Open MehmedGIT opened 5 months ago
Could this be related to https://github.com/OCR-D/core/issues/1149 (as internally, the bagger also just uses Resolver.download_to_directory as does clone/workspace_from_url)?
Not sure yet.
I guess the problem is the mets file. When you exclude filegroups the corresponding files are still present in the mets and thus you get an error when trying to iterate the mets, which is done in the code. I think when excluding, the mets should be regenerated from everything which is to be included. This seems not to be done.

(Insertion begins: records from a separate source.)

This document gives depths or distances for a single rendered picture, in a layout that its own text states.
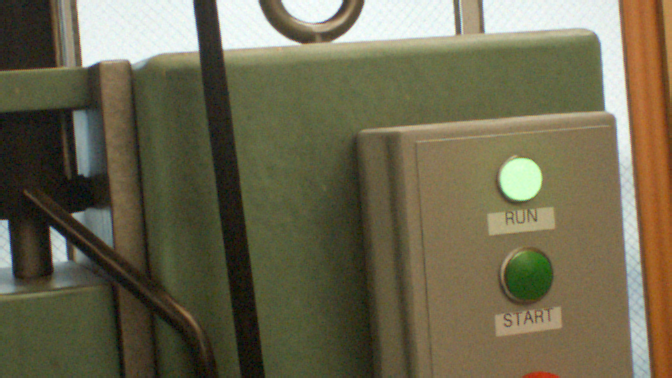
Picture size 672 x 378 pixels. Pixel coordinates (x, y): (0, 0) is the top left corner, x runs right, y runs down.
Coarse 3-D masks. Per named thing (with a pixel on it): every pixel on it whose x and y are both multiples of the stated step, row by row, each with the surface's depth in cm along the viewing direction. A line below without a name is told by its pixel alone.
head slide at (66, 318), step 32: (32, 224) 66; (32, 256) 66; (0, 288) 63; (32, 288) 62; (64, 288) 61; (96, 288) 62; (0, 320) 60; (32, 320) 61; (64, 320) 61; (96, 320) 62; (0, 352) 60; (32, 352) 61; (64, 352) 61; (96, 352) 62
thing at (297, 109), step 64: (192, 64) 59; (256, 64) 59; (320, 64) 60; (384, 64) 61; (448, 64) 62; (512, 64) 63; (576, 64) 64; (192, 128) 59; (256, 128) 59; (320, 128) 60; (192, 192) 59; (256, 192) 59; (320, 192) 60; (192, 256) 59; (256, 256) 60; (320, 256) 60; (320, 320) 60
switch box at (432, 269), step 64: (384, 128) 59; (448, 128) 56; (512, 128) 57; (576, 128) 57; (384, 192) 57; (448, 192) 56; (576, 192) 57; (384, 256) 58; (448, 256) 56; (576, 256) 57; (384, 320) 59; (448, 320) 56; (576, 320) 57
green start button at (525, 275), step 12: (516, 252) 56; (528, 252) 56; (540, 252) 57; (504, 264) 56; (516, 264) 56; (528, 264) 56; (540, 264) 56; (504, 276) 56; (516, 276) 56; (528, 276) 56; (540, 276) 56; (552, 276) 57; (504, 288) 56; (516, 288) 56; (528, 288) 56; (540, 288) 56; (516, 300) 56; (528, 300) 56
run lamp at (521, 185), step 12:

So as a kind of "workaround" the unwanted file groups could be deleted before bagging, instead of excluding them when bagging. This might be not a good workaround though because you cannot simply bag parts of a workspace and simply keep the rest.
So as a kind of "workaround" the unwanted file groups could be deleted before bagging, instead of excluding them when bagging. This might be not a good workaround though because you cannot simply bag parts of a workspace and simply keep the rest.
That may be the only solution actually. Creating a zip bag with a mets file that contains local references to non-existing files in the zip itself (as a result of the exclusion) could cause more problems when the zip is extracted back.
I have tried to include only the
DEFAULT
and theOCR-D-OCR
file groups in the zip bag. The error triggered says that theOCR-D-BINPAGE/FILE_0001_OCR-D-BINPAGE.xml
file does not exist.There are potentially 2 bugs: 1) The file itself exists but is not found 2) The check is performed although it should not - since that file group was excluded.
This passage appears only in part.